Despite looking in his later twenties, Rattansi is on Jonathan
Coe's eighties' territory about the post-punk, post-New Romantic
time of The Smiths and the Orgreave battle of the Miners'
Strike. But The Dream of the Decade is much more international
than Coe.
"I always envisaged that the four main themes or even obstacles
that the characters would have to circumnavigate were class,
political terrorism, property and the media. They are vague but
actually impact on everyday life. Well, at the time, terrorism
didn't impact on daily life and the book rather explodes the
myth that it does. But certainly, property does. As for the
media, its place is an education system for adults - a
dangerously flawed education system. I actually wrote a novel
about education but it wasn't up to scratch."
Rattansi's first job was at The Guardian and he has a younger
brother who followed him into journalism, now anchoring world
news from CNN in the U.S.
The novels do have a distinctly American feel about them even
though they capture the texture of London, something that many
publishers commented on as he received his rejection slips.
Rattansi was born in Cambridge but has lived all over the world,
covering wars and political stories and just writing. Among the
places he's lived in are Vancouver in Canada, in Los Angeles and
in Havana and Caracas. In Dubai, for two years, he headed up the
developing world's first 24 hour English language news station,
devoted to an incredible remit that at times, according to
Rattansi "made Al Jazeera look like Fox News."
"It was a station devoted to issues of globalisation and
international capital except 'from below' and the brother of the
Crown Prince of Dubai footed the bill. Someone obviously told
someone that this station was very much not in the mould of
Bloomberg and the station was closed down. I sometimes feel as
if my approach as editor of the channel was just as it was in
setting about writing the novels."
>From there, it was out of the frying pan and into the fire.
Returning to the BBC where he had worked as a producer for a
number of years, he found himself at the Today programme under
one editor - Rod Liddle - who resigned and then under no editor,
just as the question of Weapons of Mass Destruction led up to
unprecedented resignations by the Director General and
Governor's Chairman of the BBC.
"Today was a hell of a place to work. Liddle may have been quite
mad but he was a startlingly original editor. When I came back
after being editor of a whole station, I was dreading Television
Centre. I expected it to be staffed full of the usual
wire-copiers whose idea of originality in journalism stretched
as far as a vox pop. Rod was very different and he recruited
staff that were inspired enough to take on the Government spin
machine with relish. The whole David Kelly disaster was
terrible. Even more so for our realising how little power the
Today programme could, in the end, exert when it came to
stopping the madness of the Iraq war."
Apart from the final novel, which reads as a Scoop for the
twenty-first century, Rattansi's characters are usually doomed
in love, either because of distances, class or the overpowering
pressures of life in London. But this isn't Bridget Jones.
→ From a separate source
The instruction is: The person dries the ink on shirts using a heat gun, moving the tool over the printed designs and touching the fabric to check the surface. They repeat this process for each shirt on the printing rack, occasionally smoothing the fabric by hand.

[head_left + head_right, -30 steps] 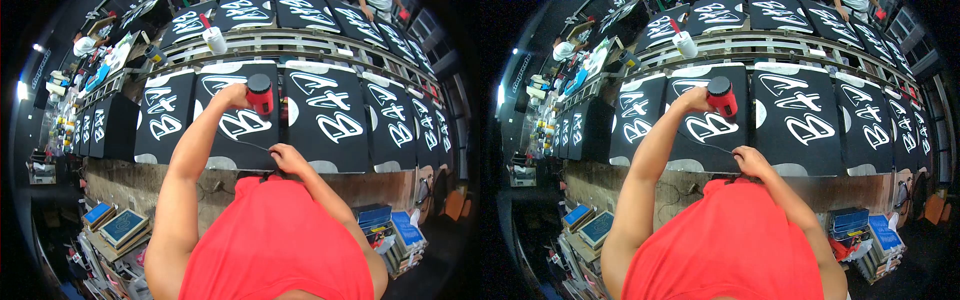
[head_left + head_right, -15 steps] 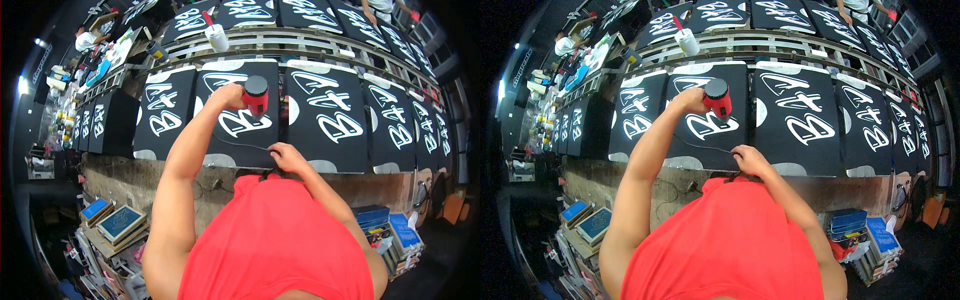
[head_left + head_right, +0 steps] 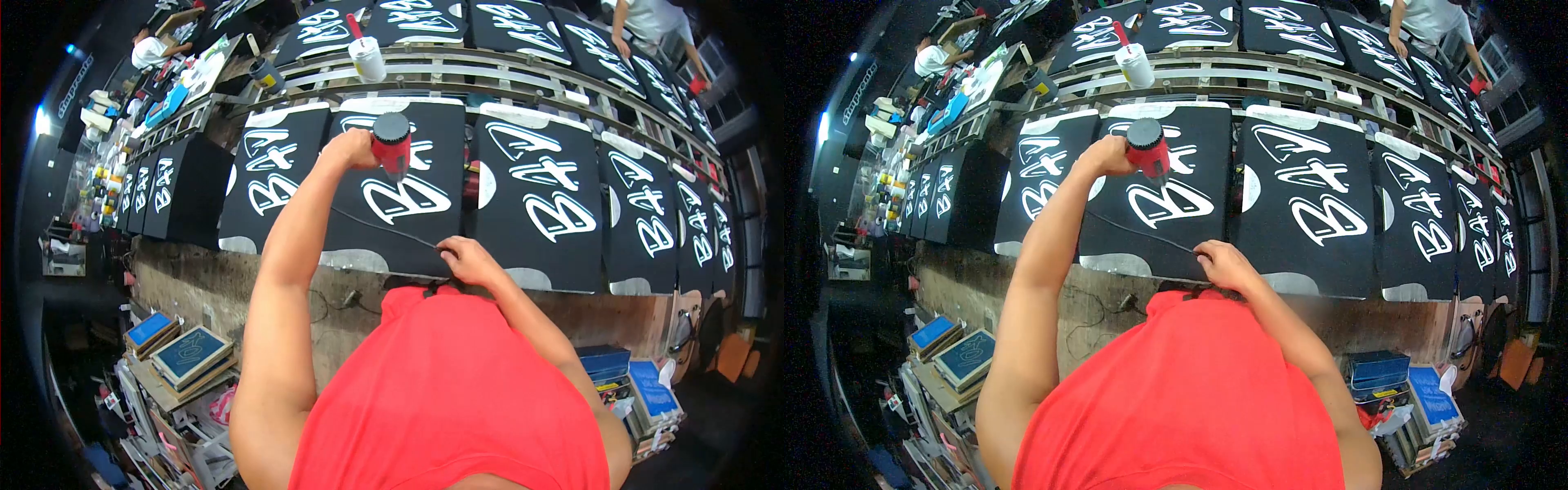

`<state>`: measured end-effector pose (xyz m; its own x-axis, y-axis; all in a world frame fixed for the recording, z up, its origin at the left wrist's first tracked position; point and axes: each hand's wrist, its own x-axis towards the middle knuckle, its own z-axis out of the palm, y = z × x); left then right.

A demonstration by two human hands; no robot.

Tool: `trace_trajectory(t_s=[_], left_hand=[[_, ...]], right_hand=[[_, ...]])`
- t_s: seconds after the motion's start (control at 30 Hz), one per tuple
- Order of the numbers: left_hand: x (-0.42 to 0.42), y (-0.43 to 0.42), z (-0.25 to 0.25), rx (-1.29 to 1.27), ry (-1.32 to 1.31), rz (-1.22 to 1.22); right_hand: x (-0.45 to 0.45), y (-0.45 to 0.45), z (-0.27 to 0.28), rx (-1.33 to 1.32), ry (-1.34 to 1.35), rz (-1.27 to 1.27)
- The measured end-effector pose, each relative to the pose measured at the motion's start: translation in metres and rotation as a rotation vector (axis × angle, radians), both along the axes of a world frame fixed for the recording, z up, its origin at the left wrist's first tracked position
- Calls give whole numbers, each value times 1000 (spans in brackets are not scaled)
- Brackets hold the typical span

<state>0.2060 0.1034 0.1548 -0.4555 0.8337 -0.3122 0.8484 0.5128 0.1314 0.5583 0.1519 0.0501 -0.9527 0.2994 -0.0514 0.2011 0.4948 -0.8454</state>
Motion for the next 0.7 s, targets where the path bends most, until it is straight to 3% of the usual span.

There's a real anomie in the characters - whether they are
drinking champagne or sitting injured in cardboard boxes - which
recalls Beckett as much as F. Scott Fitzgerald.
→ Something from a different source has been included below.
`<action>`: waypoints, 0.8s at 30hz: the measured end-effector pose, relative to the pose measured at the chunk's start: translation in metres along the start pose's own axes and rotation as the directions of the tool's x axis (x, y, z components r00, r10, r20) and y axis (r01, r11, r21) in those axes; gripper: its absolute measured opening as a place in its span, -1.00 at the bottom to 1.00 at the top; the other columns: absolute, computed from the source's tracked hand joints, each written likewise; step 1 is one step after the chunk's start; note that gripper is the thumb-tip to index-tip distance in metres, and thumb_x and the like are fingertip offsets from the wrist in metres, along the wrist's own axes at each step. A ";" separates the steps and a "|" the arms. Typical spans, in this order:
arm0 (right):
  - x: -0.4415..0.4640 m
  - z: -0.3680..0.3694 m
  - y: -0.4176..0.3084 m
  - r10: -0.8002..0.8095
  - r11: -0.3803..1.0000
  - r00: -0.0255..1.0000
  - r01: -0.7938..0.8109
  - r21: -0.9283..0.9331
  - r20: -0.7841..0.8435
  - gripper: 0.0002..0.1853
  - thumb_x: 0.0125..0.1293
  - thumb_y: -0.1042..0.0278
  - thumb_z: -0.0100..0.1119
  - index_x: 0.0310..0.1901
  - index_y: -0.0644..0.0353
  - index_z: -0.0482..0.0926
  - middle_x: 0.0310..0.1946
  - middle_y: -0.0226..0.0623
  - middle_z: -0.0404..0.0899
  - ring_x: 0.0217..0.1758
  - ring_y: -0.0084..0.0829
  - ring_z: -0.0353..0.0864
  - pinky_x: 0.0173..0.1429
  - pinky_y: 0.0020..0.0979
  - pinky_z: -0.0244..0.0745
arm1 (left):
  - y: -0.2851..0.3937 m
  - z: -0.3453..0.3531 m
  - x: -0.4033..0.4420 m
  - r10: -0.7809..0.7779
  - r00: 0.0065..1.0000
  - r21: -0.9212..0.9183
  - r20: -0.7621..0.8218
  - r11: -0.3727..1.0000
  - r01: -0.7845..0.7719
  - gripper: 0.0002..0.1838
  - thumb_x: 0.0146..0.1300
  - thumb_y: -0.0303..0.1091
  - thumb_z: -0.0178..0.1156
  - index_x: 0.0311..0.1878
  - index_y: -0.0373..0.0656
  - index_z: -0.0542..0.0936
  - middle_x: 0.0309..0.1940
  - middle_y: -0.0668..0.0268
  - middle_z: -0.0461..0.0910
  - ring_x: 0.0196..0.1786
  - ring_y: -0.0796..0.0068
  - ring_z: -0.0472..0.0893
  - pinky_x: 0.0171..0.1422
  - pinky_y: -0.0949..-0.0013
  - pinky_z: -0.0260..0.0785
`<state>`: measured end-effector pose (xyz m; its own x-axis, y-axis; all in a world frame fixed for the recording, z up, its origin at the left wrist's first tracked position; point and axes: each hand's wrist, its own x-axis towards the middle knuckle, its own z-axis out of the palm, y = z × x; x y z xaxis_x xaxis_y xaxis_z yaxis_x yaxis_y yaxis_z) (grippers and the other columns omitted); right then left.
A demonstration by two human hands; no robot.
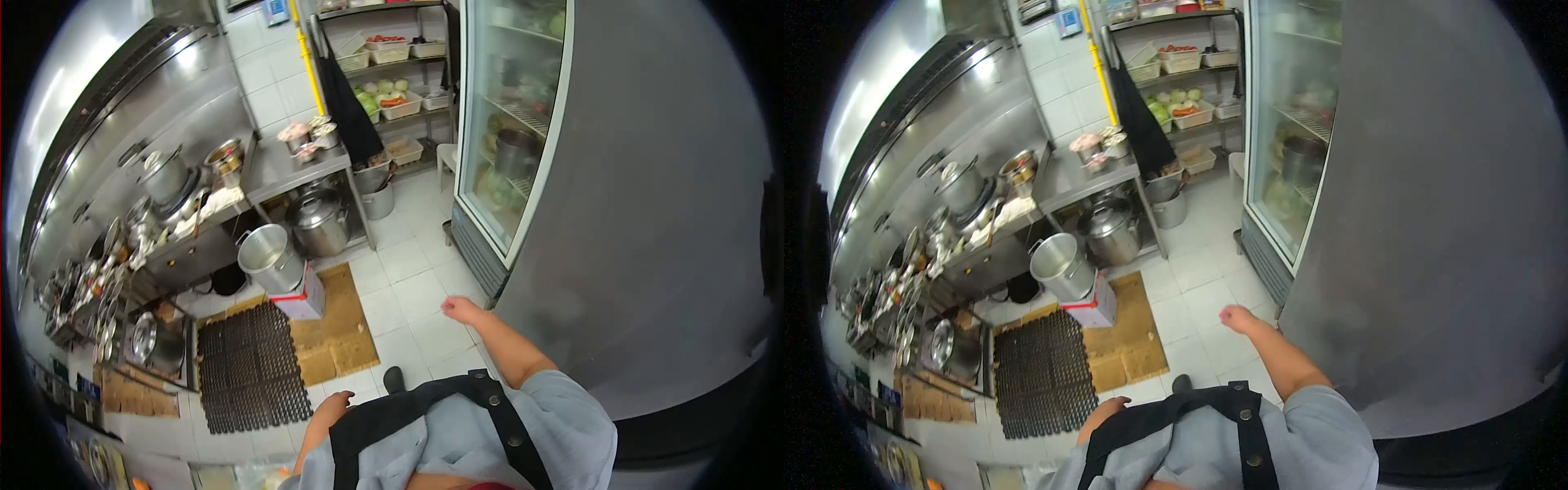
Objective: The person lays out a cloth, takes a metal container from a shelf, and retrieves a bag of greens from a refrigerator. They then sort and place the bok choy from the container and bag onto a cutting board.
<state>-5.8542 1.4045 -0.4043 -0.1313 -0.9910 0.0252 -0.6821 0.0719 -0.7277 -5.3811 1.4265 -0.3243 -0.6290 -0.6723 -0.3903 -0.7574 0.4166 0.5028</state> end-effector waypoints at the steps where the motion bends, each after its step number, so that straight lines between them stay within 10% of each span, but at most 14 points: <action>1: 0.030 -0.019 -0.012 0.070 0.996 0.996 -0.067 0.054 -0.054 -0.80 0.22 0.30 0.20 -0.16 0.15 0.59 -0.33 -0.30 0.63 -0.27 -0.48 0.58 -0.23 -0.41 0.50 | -0.012 -0.014 0.021 -0.003 1.000 0.015 0.013 1.000 0.003 -0.53 0.14 -0.22 0.23 0.11 -0.19 0.49 -0.11 -0.02 0.60 0.00 0.02 0.57 0.07 0.13 0.42; 10: 0.186 -0.270 -0.110 0.061 0.959 0.677 0.163 0.230 -0.734 -0.66 0.09 0.44 0.21 -0.04 0.17 0.54 -0.05 -0.13 0.56 0.08 -0.25 0.53 0.17 -0.30 0.41 | 0.029 -0.185 0.163 0.041 0.997 0.097 -0.067 0.995 -0.034 -0.53 0.12 -0.23 0.26 0.09 -0.23 0.50 -0.11 -0.05 0.60 -0.01 -0.02 0.58 0.05 0.12 0.43; 12: 0.199 -0.338 -0.137 -0.125 0.991 0.343 0.083 -0.103 -0.931 -0.67 0.10 0.45 0.21 -0.04 0.19 0.52 -0.05 -0.25 0.51 0.02 -0.41 0.50 0.11 -0.39 0.41 | 0.025 -0.203 0.201 0.100 0.994 0.161 -0.032 0.983 -0.094 -0.52 0.12 -0.24 0.26 0.10 -0.22 0.50 -0.12 -0.04 0.60 -0.02 -0.03 0.58 0.05 0.12 0.43; 16: 0.184 -0.467 -0.200 -0.366 0.930 -0.160 -0.105 -0.353 -0.917 -0.53 0.10 0.37 0.20 0.08 0.26 0.41 0.07 -0.11 0.43 0.19 -0.18 0.39 0.28 -0.24 0.26 | 0.048 -0.237 0.245 0.122 0.992 0.114 -0.036 0.987 -0.117 -0.53 0.11 -0.25 0.25 0.09 -0.22 0.50 -0.11 -0.05 0.60 -0.01 -0.02 0.58 0.06 0.12 0.42; 18: 0.174 -0.519 -0.216 -0.377 0.926 -0.238 -0.124 -0.357 -0.895 -0.37 0.08 0.29 0.22 0.21 0.26 0.29 0.24 0.07 0.24 0.41 0.08 0.04 0.44 -0.02 -0.03 | 0.044 -0.237 0.275 0.147 0.989 0.043 0.009 0.988 -0.147 -0.54 0.12 -0.25 0.24 0.09 -0.22 0.51 -0.11 -0.05 0.60 0.00 -0.01 0.58 0.07 0.12 0.42; 24: 0.163 -0.638 -0.215 -0.261 0.857 -0.373 -0.515 -0.035 -0.891 -0.21 0.13 0.16 0.26 0.34 0.24 0.13 0.35 0.10 0.06 0.41 0.12 0.01 0.38 0.06 0.13 | 0.058 -0.262 0.361 0.153 0.986 0.080 0.065 0.984 -0.158 -0.54 0.13 -0.23 0.23 0.09 -0.21 0.50 -0.10 -0.04 0.60 0.01 0.00 0.57 0.08 0.12 0.41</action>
Christopher MacLehose, the publisher of Richard Ford, Haruki
Murakami, Georges Perec and Jos?? Saramago, said that he could
still feel the force of "The Dream of the Decade." The novels
are not historical. The evocation of London, in particular, is
as palpable as in Peter Ackroyd's biography of the city.
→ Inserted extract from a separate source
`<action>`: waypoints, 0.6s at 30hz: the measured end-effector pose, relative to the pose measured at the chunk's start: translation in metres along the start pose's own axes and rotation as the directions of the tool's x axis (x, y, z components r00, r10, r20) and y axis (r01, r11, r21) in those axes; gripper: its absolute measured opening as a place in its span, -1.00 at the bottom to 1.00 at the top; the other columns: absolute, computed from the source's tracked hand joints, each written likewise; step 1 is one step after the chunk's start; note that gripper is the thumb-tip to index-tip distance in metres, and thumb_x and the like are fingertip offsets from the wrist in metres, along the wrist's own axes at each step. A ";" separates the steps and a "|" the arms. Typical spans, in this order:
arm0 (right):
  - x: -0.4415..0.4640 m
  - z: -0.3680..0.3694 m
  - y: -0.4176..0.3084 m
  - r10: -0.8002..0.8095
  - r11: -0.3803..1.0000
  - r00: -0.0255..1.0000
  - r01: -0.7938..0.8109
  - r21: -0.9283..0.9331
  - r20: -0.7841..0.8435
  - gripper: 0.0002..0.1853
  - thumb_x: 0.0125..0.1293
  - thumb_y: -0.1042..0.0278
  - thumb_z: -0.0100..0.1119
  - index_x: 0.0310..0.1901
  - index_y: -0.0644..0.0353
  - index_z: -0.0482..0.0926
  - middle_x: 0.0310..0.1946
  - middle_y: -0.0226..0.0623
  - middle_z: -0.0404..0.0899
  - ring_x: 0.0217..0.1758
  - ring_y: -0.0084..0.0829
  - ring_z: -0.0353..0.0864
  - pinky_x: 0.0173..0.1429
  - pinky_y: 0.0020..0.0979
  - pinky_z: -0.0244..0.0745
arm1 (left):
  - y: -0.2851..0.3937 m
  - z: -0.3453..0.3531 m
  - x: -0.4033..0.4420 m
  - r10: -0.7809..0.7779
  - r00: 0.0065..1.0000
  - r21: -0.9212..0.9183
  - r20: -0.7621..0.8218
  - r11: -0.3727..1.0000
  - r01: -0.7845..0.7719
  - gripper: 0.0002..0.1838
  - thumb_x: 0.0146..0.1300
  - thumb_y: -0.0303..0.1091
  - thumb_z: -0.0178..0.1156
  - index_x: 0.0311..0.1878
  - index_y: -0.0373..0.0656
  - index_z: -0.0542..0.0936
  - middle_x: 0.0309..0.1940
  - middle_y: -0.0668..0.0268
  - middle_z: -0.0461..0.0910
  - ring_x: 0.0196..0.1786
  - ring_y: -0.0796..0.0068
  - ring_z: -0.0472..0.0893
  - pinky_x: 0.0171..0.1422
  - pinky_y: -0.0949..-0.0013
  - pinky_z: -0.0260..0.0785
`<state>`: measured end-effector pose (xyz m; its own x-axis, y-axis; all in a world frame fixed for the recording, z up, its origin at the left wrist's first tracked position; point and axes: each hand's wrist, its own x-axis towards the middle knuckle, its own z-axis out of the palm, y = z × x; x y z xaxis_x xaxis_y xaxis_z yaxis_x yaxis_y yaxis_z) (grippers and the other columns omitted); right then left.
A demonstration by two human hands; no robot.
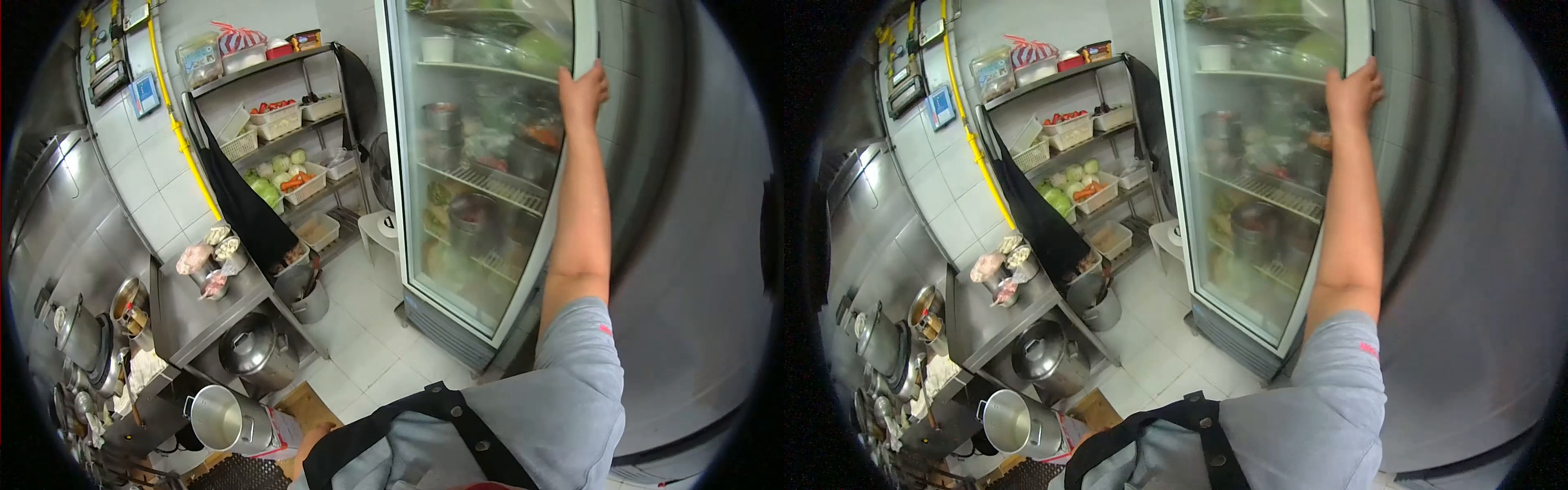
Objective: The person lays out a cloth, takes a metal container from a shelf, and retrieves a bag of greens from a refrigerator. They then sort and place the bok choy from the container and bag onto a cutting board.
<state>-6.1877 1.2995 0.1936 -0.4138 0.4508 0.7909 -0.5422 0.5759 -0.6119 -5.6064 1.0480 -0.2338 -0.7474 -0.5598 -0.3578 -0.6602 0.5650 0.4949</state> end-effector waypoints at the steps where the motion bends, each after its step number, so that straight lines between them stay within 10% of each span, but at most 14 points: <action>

Sometimes, it is to the capital city as Bukowski's prose was to
Los Angeles - indeed the Barfly himself read it and found it
uplifting. At other times it is strictly Waugh. Whereas most
journalists' fiction demonstrates that being a hack is an Enemy
of Promise, Rattansi creates big characters whom we feel for
because he examines the minutiae of their emotions. But, as one
would expect from someone who covered the fall of the Berlin
Wall and who worked at the controversial Arabic satellite TV
station, Al Jazeera, the themes are far from small.